A high score signals that AI tools are already being used to assist with similar tasks, not that the underlying legal function is disappearing. In practice, AI may draft the first version, but the lawyer still decides what is accurate, persuasive, and ethical.
- Sub-task sensitivity matters.
No practice area is uniformly automatable or uniformly insulated. The risk profile depends less on the practice label and more on the mix of tasks within it. Document drafting and issue-spotting may attract tools more quickly than oral advocacy or discretionary judgment. Firms may benefit from a granular understanding of task exposure, particularly when building internal policies or evaluating new tools.
- This is primarily a story of augmentation.
Most legal use cases today are about supporting the lawyer, not replacing them. This suggests a need to reframe how we talk about legal AI, not in binary terms of risk and safety, but in terms of professional responsibility in augmented environments. For regulators and educators, this raises important questions about training, supervision, and competence.
- Regulatory responses must evolve alongside tools.

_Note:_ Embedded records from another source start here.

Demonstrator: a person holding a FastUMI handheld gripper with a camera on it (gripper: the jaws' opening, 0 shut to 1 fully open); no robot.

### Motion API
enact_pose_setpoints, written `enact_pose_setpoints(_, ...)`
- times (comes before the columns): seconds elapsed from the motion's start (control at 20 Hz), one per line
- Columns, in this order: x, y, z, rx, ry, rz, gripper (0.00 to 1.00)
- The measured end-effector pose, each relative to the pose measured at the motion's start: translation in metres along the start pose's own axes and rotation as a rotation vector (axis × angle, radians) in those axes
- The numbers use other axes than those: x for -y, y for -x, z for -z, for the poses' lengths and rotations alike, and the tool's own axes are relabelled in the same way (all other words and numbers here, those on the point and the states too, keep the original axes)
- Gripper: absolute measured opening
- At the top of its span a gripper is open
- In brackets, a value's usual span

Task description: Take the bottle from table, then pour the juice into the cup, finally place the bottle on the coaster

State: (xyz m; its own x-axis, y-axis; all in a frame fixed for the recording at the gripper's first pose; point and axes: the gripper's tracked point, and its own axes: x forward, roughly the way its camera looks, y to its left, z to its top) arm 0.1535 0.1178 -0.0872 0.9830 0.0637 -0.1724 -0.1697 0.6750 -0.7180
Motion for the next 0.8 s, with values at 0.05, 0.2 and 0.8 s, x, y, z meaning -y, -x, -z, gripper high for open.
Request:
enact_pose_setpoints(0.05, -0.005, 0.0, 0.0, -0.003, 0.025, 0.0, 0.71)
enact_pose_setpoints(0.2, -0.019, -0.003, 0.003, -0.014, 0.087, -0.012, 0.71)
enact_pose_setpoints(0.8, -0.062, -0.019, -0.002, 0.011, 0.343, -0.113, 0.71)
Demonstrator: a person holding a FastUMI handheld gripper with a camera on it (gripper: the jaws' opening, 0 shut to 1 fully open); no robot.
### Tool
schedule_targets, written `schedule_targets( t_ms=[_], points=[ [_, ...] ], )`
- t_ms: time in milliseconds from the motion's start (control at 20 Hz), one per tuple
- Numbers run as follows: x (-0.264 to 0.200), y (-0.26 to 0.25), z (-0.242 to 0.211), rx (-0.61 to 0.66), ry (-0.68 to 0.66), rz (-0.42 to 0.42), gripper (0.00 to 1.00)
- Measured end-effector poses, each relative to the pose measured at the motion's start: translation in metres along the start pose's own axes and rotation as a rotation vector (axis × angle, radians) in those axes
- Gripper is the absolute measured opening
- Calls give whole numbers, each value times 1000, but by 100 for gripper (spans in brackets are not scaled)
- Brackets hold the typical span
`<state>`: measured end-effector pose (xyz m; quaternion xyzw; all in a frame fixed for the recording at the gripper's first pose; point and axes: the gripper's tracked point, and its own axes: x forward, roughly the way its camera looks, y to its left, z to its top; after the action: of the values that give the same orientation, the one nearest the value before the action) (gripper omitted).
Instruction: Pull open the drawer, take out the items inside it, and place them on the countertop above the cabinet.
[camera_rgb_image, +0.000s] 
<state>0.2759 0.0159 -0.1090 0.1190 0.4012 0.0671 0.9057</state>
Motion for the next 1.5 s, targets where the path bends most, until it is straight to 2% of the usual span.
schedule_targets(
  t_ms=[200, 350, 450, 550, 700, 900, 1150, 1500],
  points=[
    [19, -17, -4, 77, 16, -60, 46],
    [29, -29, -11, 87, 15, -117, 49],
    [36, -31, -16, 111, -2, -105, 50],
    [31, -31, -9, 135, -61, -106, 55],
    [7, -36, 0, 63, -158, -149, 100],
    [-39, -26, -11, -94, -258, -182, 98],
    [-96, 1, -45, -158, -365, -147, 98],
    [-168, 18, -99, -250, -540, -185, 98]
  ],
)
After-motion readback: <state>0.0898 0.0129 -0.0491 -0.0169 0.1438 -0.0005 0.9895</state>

As AI becomes more deeply integrated into mainstream legal workflows, traditional sources of professional guidance such as ethical rules, court practice directions, client engagement norms, will need to adapt. Risk management in this environment means moving beyond caution toward intentional design: building policies and protocols that align with core legal obligations.

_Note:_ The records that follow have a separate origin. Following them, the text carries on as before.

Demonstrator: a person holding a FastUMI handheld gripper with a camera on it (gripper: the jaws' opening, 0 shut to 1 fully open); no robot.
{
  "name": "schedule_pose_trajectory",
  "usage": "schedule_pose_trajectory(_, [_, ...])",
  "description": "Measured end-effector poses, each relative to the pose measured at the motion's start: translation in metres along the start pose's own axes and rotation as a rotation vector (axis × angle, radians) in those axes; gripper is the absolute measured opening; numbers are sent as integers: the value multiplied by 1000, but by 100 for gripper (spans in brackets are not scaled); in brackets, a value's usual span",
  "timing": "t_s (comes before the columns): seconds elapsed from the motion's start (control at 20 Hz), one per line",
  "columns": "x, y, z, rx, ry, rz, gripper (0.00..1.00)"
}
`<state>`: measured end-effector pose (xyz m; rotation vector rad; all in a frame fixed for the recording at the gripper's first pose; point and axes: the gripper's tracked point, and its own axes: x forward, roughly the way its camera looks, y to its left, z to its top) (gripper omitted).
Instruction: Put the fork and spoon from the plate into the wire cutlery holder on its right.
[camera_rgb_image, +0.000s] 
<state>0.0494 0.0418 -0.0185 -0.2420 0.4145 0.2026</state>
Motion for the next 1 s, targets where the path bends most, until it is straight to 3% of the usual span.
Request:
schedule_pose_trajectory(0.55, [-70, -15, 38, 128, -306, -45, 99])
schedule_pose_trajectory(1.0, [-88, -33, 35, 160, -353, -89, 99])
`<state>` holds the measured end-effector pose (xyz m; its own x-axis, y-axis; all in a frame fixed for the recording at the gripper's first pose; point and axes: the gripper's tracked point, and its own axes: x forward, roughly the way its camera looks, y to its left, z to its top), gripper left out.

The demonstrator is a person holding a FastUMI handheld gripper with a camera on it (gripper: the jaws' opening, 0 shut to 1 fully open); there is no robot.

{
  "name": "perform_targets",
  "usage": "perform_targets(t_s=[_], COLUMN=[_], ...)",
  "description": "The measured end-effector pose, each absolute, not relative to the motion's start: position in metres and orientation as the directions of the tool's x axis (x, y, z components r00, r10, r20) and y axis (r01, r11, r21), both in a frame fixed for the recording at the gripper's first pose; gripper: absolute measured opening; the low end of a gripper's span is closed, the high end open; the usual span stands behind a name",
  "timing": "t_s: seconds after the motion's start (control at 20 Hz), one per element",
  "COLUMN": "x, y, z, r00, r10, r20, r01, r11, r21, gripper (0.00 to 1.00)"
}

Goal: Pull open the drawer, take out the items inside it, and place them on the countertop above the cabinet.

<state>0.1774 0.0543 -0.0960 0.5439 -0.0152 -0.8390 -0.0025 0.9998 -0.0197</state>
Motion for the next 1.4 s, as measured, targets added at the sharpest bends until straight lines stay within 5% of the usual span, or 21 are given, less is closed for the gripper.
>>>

- Structured, good-faith mapping exercises support professional dialogue.
This methodology here is intentionally simple and openly debatable. But even imperfect tools can help surface questions that need asking about issues such as risk exposure, professional identity, and how we govern emerging technologies in a complex service profession. If this post helps prompt those conversations, even if you strongly disagree with the methodology or conclusions presented, it has done its job.
Conclusion
This mapping exercise is, at its core, a way to think out loud about how generative AI is beginning to intersect with legal work. While the rankings themselves should not be over-interpreted, they highlight patterns that merit further discussion: the strong alignment between AI and communication-heavy legal tasks, the growing presence of AI in form-based processes, and the continued resistance of courtroom and advocacy work to automation.
What matters now is how we respond. AI is no longer an abstract future concern. It is already influencing how legal services are delivered, how clients interact with their counsel, and how legal professionals manage time, risk, and complexity. As these tools become more embedded in practice, the task ahead is not only to assess which tasks and practice areas are AI-compatible, but also to ensure that professional values, ethical obligations, and regulatory frameworks evolve alongside the technology.
Note: Generative AI was used in the preparation of this article.